I'm the Daddy, that's why
I have found in San Francisco that I simply need to visit the public library every day to get full wireless access.
As a subproject to my late but promised effort to improve the compiler for Build Your Own I am writing "yet another" XML parser. Most available parsers annoy me by exposing only a limited set of functionality.
In a corporate environment, I feel guilty about this feeling of annoyance and try to reuse, overall with less success than many .Net developers because in fact it often takes me less time to reinvent.
The parser consists of two objects, xmlParser and xmlTagInfo. xmlParser parses all the tags.
What's interesting is that as I design and code xmlTagInfo, I am having my usual experience with nodes of what are trees. It is that the more functionality you put in the node, the less you need for the tree.
Consider clone() and compareTo(). I decided to make xmlTagInfo ICloneable and ICompareable. But this confronts me with the decision as to how deep the clone should be...and correspondingly, how deep the compare.
In cloning any object that has reference objects in state, the basic decision is whether you want to clone those objects recursively, OR set a reference in the clone.
My instinct is to do a deep clone by default, but support two alternatives: shallow cloning (such that the clone is in fact "stuck to" the source insofar as it references the same objects) or NO cloning (such that the reference in the clone are validly Nothing).
The problem is that among the reference in state of an xml Tag obect are ONE Parent and 0..n Children.
Needless to say, while deep cloning, you will deep clone the Parent. In so doing, you need to avoid a recursive clone of one of its children and THAT is the object you started with.
In cloning the Children of any object, you also need to avoid any attempt to clone their parent.
Therefore, the Private implementation of the clone method has to support an objDontCloneMe parameter set to the object that must be skipped. When calling the cloner recursively for Parent, this parameter is set to You (well, actually, Me).
This sounds complex and there may be further gotyas but at the end of the day, what you have is a xmlTagInfo that can clone not just itself but also the tree of which it is a part.
For the GUI, the large amount of recursion needs I need events to fire when a recursive clone (and compare) call is made.
All this is quite a lot of Work, but I have long needed a simple XML parser (able to operate purely on the basis of syntax) to be able to provide the inverse function to my object2XML functions found in the software for the book.

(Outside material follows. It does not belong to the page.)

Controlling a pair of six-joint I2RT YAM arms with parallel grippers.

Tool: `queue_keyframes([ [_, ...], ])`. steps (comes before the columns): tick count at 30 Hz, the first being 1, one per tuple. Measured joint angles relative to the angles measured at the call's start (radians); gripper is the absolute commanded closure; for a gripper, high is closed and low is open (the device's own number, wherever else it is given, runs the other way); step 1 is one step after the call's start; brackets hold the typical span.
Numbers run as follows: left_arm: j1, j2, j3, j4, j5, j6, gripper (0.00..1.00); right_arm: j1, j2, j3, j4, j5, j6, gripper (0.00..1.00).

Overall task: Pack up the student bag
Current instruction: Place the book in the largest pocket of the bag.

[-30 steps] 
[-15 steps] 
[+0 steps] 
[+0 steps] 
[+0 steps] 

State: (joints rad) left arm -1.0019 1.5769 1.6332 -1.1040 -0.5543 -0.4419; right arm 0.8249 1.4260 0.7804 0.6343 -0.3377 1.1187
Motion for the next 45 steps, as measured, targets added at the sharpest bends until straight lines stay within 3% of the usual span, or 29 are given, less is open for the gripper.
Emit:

Why? Because I'm the Daddy, that's why.
However, the whole Nilgesian philosophy of core procedures means to me that ultimately, I need my own OO language which would start, not with a minimal Object, but one able to clone itself and support a sensible core set of stateful properties, unless it is not an Object (something with state) but a pure class.

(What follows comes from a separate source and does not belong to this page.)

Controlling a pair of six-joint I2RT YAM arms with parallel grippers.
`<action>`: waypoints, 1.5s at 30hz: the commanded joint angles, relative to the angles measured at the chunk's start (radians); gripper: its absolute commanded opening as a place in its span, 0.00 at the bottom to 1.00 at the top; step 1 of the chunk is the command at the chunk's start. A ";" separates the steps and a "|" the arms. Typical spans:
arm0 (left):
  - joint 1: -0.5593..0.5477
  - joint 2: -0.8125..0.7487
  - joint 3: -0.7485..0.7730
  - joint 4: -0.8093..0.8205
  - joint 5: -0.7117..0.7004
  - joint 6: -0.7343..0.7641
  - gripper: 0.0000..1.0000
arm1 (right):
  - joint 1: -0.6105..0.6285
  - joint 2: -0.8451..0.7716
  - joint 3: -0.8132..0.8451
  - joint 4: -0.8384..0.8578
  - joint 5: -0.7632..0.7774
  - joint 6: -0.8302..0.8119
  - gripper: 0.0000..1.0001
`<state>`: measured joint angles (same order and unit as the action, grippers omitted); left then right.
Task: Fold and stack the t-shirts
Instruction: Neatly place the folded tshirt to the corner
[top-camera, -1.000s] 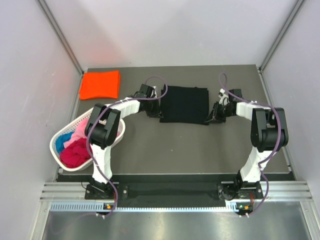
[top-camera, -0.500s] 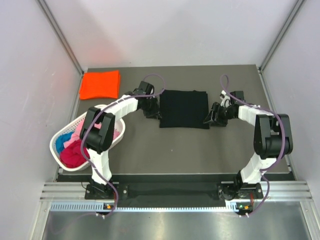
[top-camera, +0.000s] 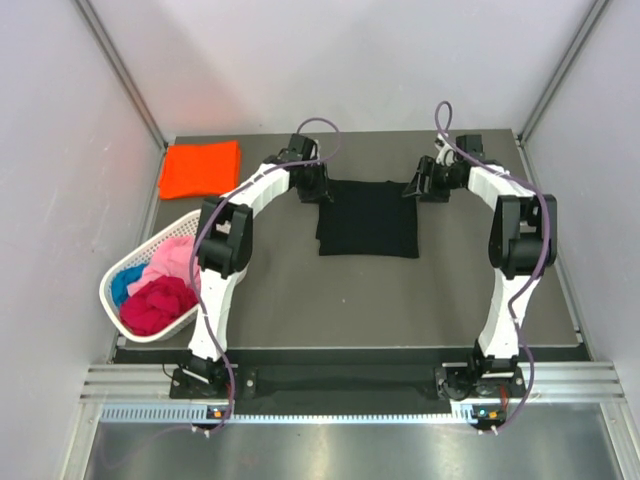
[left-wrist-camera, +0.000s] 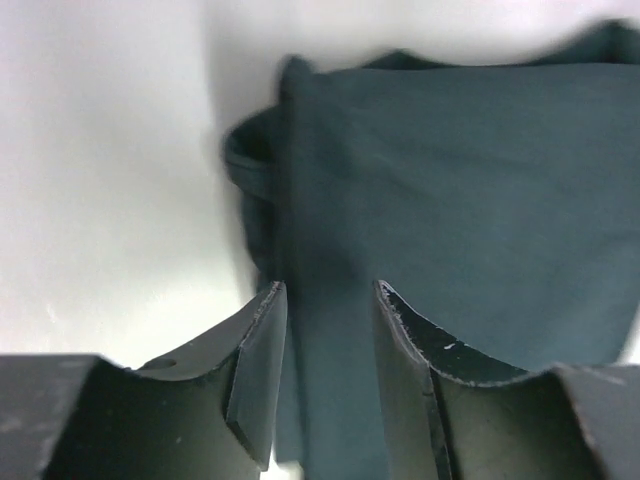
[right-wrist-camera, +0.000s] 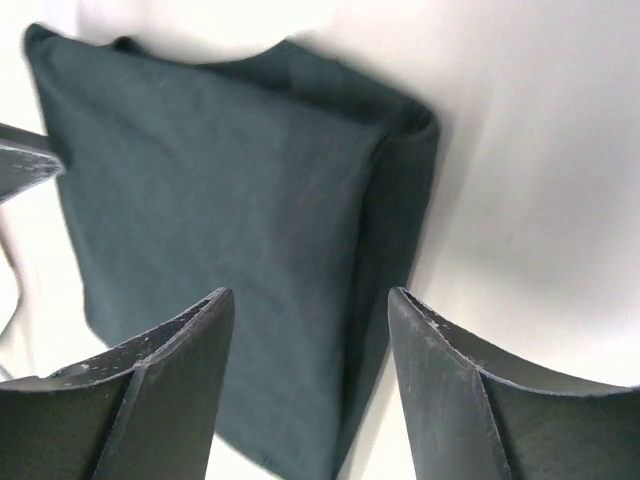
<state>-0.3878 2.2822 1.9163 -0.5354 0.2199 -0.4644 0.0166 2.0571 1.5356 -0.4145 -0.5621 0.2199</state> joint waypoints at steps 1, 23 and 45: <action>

Shouldn't EVERY object be able to clone itself and compare itself to others? Shouldn't EVERY object be able to convert its state to tags?

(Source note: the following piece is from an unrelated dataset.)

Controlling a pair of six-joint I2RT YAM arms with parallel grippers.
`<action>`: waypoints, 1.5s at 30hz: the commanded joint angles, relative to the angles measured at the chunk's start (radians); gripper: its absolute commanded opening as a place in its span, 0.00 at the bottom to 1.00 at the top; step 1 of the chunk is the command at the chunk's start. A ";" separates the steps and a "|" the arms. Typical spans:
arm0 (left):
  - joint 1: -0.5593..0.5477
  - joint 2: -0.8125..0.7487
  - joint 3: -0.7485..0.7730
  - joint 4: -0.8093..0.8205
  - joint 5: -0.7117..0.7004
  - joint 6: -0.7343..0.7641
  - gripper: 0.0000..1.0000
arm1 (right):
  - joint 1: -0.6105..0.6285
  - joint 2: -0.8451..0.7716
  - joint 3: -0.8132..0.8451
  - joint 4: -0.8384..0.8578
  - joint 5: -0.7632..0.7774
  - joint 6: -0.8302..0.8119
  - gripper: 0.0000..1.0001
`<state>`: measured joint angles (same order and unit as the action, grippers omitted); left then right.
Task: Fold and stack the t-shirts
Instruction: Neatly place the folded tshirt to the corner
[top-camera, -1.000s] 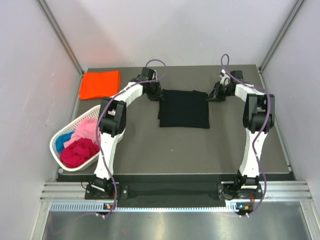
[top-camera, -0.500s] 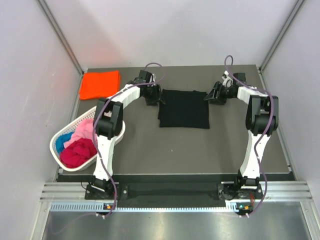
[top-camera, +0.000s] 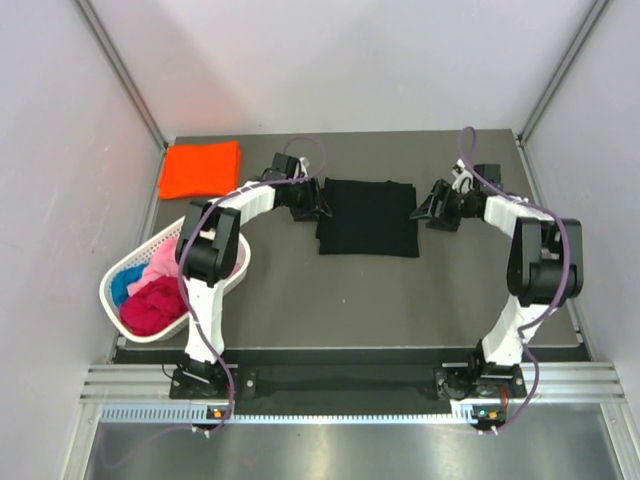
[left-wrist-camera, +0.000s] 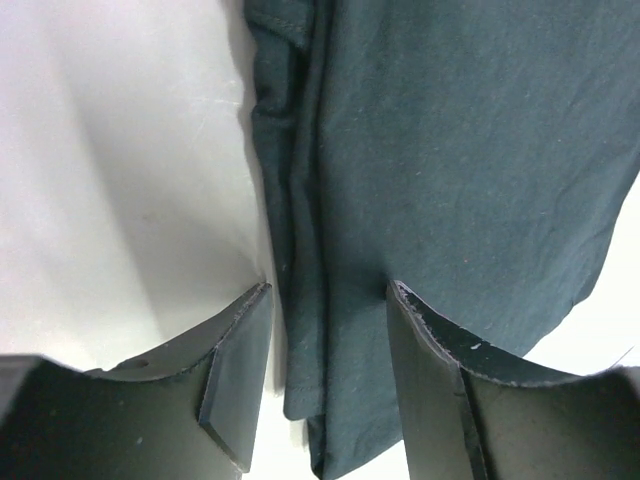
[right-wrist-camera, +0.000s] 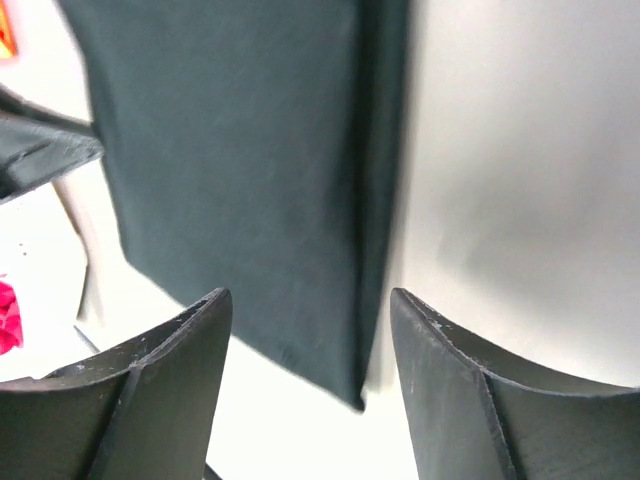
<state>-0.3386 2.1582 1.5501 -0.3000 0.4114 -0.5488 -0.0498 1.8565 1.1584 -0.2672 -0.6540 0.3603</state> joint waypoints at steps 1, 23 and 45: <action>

Hmm, this question reminds me of a discussion with my cab driver on the way to the Chinese consulate to apply for my new visa. He was one of those heros from the "third" world who's worked all his life and feels that people should get along without welfare or health insurance, mostly because they can.
Minimalism appeals. In software, "maximalism" annoys as in the case where users of a system feel it is forcing them into an unnecessary framework...just as citizens of the GDR felt that beyond being corrupt, the GDR's infrastructure of subsidized sports, free but lousy (in being ideologically rigid) educational opportunities, and the primacy of Marxism-Leninism was a major drag: a choice made for them.
But I honestly feel that IF an object has state, THEN it should be able to clone, and there is but one right way, providing options to vary the way as in the choice between deep, shallow, and no cloning of reference delegates.
This makes me part of an older generation of geeks in search of some paradigm for everybody's use. However, and in fact, I make this search purely for my own amusement, like Gramsci in prison.
Reinventing da wheel
Paradoxically, as programmers, we're encouraged to reuse closed solutions when true reuse, in my view, is the reuse of algorithms in the public domain.
Take a look, if you have a copy of my book Build Your Own .Net Compiler and Language, at the source code for the stateless utilities library that underlies the compiler. I will include a list of all its methods at the end of this post.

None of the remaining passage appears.